Migrating Hive data from Google Cloud to Windows Azure

I've recently performed the task of moving some Hive tables which were stored on Google cloud to a Windows Azure HDInsight cluster, and thought it might be useful to share my experience here.

So, you won't see any super exciting code in this post, just a bunch of commands and links that might make your life easier in case you'll need to do the same thing.

The migration procedure will consist of 3 simple steps:
1. Download the Hive data files from the google cloud bucket to some local storage.
2. Upload the data to a blob storage on Azure.
3. Create external Hive tables in the HDInsight cluster on top of the uploaded data.

Download data to a local storage

Assuming your Hive google cluster is configured to use google cloud storage you can use the gsutil command-line tool in order to download the data locally.

After installing and authenticating gsutil it should be ready to use.

We will next use the cp command:

gsutil -m cp -r gs://[your hive google storage path] [local path]  

Where the -r switch specifies a recursive copy operation and -m specifies a multithreaded operation. (This is super important and can save you lots of time).

Note that you can easily find the location of your hive data files by running the following command inside your Hive console:

DESCRIBE FORMATTED [table name];  

One of (the many) outputs of the command will be a Location field which contains the path of the Hive data files.

Upload data to Azure blog storage

Assuming you have an Azure blob storage set up there are several options you can use in order to move your files to the cloud.

Note: In case you have an HDInsight cluster already configured, make sure to use the same storage account that the cluster uses.

I. In case you are using a windows machine, AzCopy is an easy to use command-line tool that can be used in order to upload your data.
Your AzCopy command will look something like this:

"C:\Program Files (x86)\Microsoft SDKs\Azure\AzCopy\AzCopy.exe" /Source:[local data dir] /Dest:[Azure blob storage path]/[your data path] /DestKey:[your storage key] /S /Pattern:* /Y  

Note that you can retrieve your storage keys & path from the Azure management portal, by opening the storage settings:

The storage key is located under the Keys tab inside the the PRIMARY ACCESS KEY field.
The storage path will be located under the Properties tab inside the Primary Blob Service Endpoint field.

Note that [your data path] should contain the relative directory path in which the data files will eventually reside. (for example: my/awesome/path).

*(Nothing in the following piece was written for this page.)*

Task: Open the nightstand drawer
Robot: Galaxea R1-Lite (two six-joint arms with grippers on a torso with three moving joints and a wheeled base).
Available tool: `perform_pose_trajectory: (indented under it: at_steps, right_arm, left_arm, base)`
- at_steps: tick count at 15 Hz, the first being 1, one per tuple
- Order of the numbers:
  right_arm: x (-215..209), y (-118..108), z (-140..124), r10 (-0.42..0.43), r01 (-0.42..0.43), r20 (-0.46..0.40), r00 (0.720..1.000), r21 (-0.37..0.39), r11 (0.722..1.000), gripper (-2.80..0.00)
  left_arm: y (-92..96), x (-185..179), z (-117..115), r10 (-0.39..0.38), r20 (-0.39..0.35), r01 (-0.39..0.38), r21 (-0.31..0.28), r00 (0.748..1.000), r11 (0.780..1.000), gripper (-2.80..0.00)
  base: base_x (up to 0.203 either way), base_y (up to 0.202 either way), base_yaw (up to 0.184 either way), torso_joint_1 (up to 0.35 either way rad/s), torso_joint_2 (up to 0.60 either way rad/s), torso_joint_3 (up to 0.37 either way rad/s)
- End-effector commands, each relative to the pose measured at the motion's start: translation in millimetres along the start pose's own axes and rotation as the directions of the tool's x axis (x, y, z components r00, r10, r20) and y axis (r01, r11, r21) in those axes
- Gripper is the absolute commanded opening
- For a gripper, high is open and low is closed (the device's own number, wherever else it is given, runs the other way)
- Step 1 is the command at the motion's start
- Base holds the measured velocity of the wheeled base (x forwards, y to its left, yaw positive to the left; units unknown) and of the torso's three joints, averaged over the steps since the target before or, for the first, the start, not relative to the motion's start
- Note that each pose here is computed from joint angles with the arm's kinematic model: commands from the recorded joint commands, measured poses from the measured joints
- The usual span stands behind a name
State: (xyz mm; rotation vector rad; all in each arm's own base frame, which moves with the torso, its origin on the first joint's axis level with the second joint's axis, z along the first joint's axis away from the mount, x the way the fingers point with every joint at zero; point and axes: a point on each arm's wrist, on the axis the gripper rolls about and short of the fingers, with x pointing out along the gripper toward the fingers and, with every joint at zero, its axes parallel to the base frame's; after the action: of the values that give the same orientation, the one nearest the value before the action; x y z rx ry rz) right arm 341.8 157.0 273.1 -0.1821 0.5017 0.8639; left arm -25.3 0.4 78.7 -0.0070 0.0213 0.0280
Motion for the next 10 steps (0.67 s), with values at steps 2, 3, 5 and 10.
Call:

II. An alternative for using AzCopy is the Azure Storage Explorer which provides an easy to use explorer-like UI to explore your storage and upload or download data. It works on Windows and Mac as well, and let you easily connect to any of your storage accounts after authentication is completed.

III. In case you still prefer to use a command line tool (or you're using linux), you can also checkout the Azure Command-Line Interface and its set of storage management commands.

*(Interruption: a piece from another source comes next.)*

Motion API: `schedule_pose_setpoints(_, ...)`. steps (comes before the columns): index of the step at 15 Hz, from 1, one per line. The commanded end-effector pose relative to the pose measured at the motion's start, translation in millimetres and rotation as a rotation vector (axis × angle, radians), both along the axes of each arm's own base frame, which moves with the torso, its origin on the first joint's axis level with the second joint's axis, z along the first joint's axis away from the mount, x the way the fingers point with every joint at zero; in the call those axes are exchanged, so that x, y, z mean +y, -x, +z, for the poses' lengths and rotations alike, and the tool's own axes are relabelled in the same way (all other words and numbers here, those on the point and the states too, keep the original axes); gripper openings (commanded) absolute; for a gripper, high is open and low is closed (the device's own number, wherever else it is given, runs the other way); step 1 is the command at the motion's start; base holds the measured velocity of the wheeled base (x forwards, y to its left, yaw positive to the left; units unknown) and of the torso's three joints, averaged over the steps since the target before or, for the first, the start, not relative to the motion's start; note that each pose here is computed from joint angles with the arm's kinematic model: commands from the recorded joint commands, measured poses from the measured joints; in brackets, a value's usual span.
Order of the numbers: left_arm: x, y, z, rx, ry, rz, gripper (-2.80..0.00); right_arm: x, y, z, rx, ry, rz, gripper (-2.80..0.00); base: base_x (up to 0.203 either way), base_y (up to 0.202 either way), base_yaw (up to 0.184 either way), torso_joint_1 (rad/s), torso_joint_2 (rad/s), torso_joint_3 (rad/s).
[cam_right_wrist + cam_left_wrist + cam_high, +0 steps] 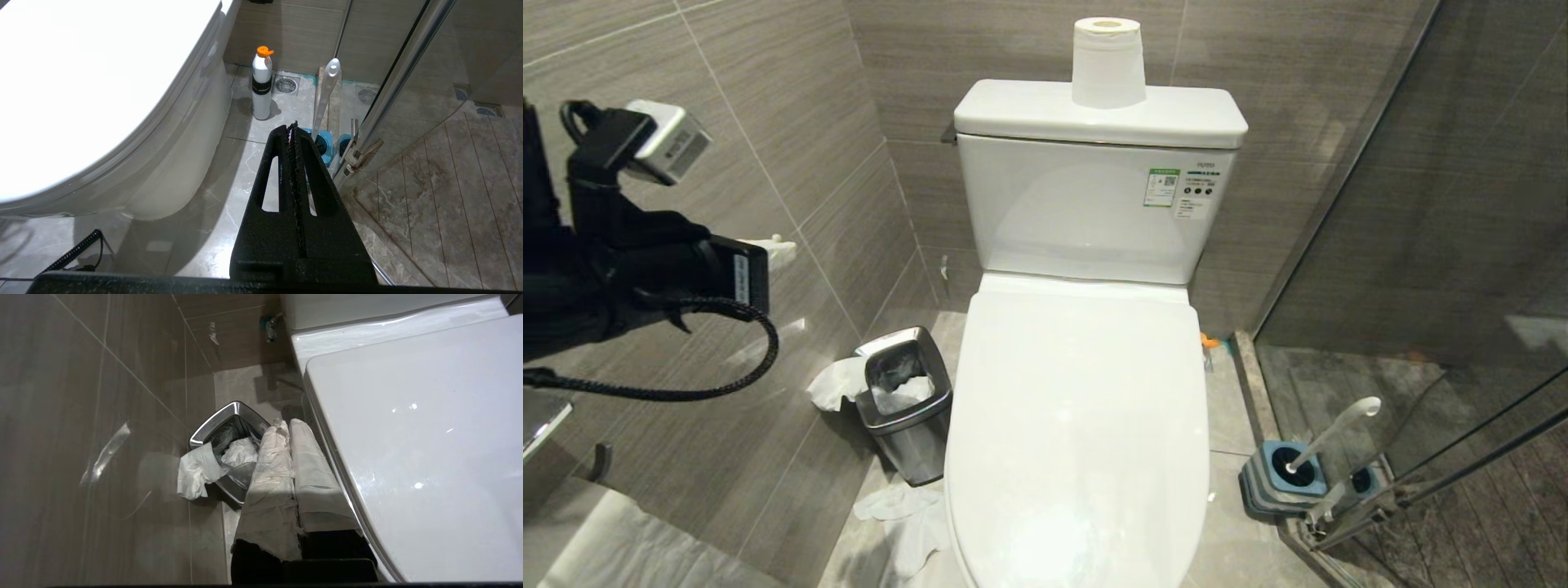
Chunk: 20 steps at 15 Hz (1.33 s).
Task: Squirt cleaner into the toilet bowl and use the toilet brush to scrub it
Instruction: Use the left hand to lift the toilet lid slightly
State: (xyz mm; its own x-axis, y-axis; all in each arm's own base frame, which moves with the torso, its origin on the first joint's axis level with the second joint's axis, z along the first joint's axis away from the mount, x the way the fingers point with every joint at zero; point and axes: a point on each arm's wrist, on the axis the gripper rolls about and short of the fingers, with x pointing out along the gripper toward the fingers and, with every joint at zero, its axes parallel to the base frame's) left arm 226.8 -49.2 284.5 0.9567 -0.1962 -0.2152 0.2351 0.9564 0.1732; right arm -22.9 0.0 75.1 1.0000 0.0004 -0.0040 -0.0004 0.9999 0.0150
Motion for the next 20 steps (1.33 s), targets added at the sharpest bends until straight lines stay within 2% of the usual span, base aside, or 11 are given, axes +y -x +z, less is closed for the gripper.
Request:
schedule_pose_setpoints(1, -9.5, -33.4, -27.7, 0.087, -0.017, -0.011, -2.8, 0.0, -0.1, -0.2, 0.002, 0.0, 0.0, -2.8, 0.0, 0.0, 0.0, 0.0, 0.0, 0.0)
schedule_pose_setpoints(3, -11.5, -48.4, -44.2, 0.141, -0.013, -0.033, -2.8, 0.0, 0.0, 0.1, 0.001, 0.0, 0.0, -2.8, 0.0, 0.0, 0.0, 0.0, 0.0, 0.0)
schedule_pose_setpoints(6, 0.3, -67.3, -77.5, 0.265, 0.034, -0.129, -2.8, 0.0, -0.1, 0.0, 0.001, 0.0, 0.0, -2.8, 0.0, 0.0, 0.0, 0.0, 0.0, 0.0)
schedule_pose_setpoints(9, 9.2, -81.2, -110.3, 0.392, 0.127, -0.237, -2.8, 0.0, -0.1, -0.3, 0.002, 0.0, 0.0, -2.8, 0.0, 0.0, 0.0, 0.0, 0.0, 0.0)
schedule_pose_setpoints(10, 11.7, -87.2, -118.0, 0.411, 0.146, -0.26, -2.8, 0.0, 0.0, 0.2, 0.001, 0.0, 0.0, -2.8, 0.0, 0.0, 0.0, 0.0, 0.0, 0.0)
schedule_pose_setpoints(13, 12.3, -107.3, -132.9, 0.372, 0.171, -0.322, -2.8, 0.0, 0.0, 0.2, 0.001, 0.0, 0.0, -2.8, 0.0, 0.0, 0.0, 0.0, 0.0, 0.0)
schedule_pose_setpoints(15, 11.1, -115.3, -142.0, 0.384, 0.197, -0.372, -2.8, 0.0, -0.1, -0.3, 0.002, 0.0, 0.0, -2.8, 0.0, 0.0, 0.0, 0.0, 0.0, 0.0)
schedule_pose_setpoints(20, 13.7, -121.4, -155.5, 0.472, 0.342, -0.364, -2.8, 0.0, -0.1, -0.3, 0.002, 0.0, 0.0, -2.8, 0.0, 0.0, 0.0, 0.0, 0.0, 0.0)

Create external Hive tables in HDInsight


After we've moved our data to Azure we still need to tell Hive how to use it.
If you don't have one yet, you can follow this tutorial in order to set up a new Azure HDInsight cluster. When you choose a storage account, make sure to choose the storage account that you've used in the previous section.

Next, we will take advantage of Hive's external table feature.

An external table is a table that is backed by a set of file which aren't located in Hive's default location for table data.
Whenever an external table is created, the location of the table should also be specified. In the case that the specified location already contain data files, we can immediately start to run queries on the existing data!

In order to create an external table, log into your hive console, and run the following command:

CREATE EXTERNAL TABLE  
[table name](
    [column1 name] [column1 type],
    [column2 name] [column 2type],
    ...
)
ROW FORMAT DELIMITED FIELDS TERMINATED BY '[DELIMITER]'  
STORED AS [file format] LOCATION 'wasb:///[path to data]';  

For example, If our table is called 'my_table', has 2 string fields, the data files, which are Ctrl-A delimited text file format, were uploaded to the path somepath/my_table, our command will look like this:

CREATE EXTERNAL TABLE  
my_table(  
    first STRING,
    second STRING
)
ROW FORMAT DELIMITED FIELDS TERMINATED BY '\001'  
STORED AS [TEXTFILE] LOCATION 'wasb:///somepath/my_table/';  

Note: The 'Describe Formatted [table name]' command that we've mentioned earlier will also give you the description of the table fields and the format of the data files.

This is it! You should now be able to run Hive queries on your migrated data using your HDInsight cluster.